*WHAT IS EXPECTED:* Each and every line of the data must appear exactly as given.

*RAW DATA:*
========================================================================

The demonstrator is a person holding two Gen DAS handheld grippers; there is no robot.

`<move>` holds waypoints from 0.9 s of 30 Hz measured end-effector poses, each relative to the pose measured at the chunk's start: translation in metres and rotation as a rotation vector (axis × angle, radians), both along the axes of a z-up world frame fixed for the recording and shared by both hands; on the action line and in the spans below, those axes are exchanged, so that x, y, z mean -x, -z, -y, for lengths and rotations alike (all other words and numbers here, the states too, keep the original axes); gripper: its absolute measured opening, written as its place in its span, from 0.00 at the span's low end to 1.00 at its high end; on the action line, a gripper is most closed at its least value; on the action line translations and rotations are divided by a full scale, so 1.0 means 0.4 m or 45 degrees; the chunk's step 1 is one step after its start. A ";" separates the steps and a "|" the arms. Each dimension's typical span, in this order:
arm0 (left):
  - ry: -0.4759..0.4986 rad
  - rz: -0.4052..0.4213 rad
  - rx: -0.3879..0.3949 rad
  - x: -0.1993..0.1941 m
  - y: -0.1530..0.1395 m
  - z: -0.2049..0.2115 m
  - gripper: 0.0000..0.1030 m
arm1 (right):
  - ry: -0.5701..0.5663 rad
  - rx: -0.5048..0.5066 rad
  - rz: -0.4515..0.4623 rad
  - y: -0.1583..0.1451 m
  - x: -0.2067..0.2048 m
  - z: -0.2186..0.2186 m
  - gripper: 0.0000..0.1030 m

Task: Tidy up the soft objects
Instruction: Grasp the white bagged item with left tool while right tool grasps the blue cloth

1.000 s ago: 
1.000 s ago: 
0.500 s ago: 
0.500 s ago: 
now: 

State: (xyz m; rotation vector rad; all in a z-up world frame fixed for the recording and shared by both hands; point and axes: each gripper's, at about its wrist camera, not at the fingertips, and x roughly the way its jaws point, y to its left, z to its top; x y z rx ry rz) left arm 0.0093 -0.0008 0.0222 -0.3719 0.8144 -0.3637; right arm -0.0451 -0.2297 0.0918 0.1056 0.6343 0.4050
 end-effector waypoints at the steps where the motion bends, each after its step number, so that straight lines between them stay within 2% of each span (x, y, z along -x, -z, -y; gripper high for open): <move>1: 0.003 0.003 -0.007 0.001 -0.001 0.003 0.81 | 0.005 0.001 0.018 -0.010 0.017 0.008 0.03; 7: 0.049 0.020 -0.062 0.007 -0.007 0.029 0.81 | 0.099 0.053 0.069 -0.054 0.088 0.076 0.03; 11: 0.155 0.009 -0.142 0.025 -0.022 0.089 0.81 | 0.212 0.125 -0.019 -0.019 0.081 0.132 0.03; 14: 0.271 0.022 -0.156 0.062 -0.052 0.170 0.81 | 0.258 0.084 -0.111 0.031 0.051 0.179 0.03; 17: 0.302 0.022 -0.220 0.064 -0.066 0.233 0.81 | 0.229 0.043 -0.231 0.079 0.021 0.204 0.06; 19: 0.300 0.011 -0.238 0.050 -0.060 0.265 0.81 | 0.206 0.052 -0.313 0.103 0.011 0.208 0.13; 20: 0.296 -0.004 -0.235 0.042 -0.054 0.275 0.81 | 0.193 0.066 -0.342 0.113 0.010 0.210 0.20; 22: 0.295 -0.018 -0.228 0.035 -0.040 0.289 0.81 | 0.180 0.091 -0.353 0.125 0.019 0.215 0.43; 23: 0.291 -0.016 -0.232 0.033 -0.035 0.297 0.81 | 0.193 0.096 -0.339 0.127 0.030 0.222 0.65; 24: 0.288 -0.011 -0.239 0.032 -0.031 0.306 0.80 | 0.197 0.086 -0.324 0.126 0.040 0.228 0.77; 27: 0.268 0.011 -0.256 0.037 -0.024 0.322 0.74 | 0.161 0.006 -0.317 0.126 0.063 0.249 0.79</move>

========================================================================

*TASK OUTPUT:*
The demonstrator is a person holding two Gen DAS handheld grippers; there is no robot.

`<move>` holds waypoints from 0.9 s of 30 Hz measured end-effector poses, each relative to the pose measured at the chunk's start: translation in metres and rotation as a rotation vector (axis × angle, radians), both along the axes of a z-up world frame fixed for the recording and shared by both hands; on the action line and in the spans below, those axes are exchanged, so that x, y, z mean -x, -z, -y, for lengths and rotations alike (all other words and numbers here, the states too, keep the original axes); gripper: its absolute measured opening, written as its place in its span, from 0.00 at the span's low end to 1.00 at its high end; on the action line, a gripper is most closed at its least value; on the action line translations and rotations are divided by a full scale, so 1.0 means 0.4 m or 45 degrees; the chunk's step 1 is one step after its start. A ";" separates the steps and a "|" the arms. Each dimension's typical span, in this order:
arm0 (left):
  - ry: -0.4759..0.4986 rad
  - rz: -0.4052..0.4213 rad
  - rx: -0.3879..0.3949 rad
  - x: -0.1993..0.1941 m
  - y: -0.1530..0.1395 m
  - z: -0.2049..0.2115 m
  - gripper: 0.0000..0.1030 m
arm1 (right):
  - ry: -0.5701..0.5663 rad
  - rx: -0.5048..0.5066 rad
  - rz: -0.4515..0.4623 rad
  - y: -0.1583..0.1451 m
  - x: -0.2067..0.2048 m
  - z: -0.2186..0.2186 m
  - gripper: 0.0000..0.1030 m

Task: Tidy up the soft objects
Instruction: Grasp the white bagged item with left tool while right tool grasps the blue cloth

1.000 s ago: 
1.000 s ago: 
0.500 s ago: 
0.500 s ago: 
now: 

State: (xyz m; rotation vector rad; all in a z-up world frame fixed for the recording and shared by both hands; point and axes: each gripper's, at about its wrist camera, not at the fingertips, and x roughly the way its jaws point, y to its left, z to its top; x y z rx ry rz) left arm 0.0093 -0.0008 0.0222 -0.3719 0.8144 -0.3637; right arm -0.0451 -0.2297 0.0918 0.1056 0.6343 0.4050
 end-effector waypoints at the steps where the motion bends, each after its step number, so that straight lines between them stay within 2% of each span (x, y, z along -x, -z, -y; gripper high for open): <move>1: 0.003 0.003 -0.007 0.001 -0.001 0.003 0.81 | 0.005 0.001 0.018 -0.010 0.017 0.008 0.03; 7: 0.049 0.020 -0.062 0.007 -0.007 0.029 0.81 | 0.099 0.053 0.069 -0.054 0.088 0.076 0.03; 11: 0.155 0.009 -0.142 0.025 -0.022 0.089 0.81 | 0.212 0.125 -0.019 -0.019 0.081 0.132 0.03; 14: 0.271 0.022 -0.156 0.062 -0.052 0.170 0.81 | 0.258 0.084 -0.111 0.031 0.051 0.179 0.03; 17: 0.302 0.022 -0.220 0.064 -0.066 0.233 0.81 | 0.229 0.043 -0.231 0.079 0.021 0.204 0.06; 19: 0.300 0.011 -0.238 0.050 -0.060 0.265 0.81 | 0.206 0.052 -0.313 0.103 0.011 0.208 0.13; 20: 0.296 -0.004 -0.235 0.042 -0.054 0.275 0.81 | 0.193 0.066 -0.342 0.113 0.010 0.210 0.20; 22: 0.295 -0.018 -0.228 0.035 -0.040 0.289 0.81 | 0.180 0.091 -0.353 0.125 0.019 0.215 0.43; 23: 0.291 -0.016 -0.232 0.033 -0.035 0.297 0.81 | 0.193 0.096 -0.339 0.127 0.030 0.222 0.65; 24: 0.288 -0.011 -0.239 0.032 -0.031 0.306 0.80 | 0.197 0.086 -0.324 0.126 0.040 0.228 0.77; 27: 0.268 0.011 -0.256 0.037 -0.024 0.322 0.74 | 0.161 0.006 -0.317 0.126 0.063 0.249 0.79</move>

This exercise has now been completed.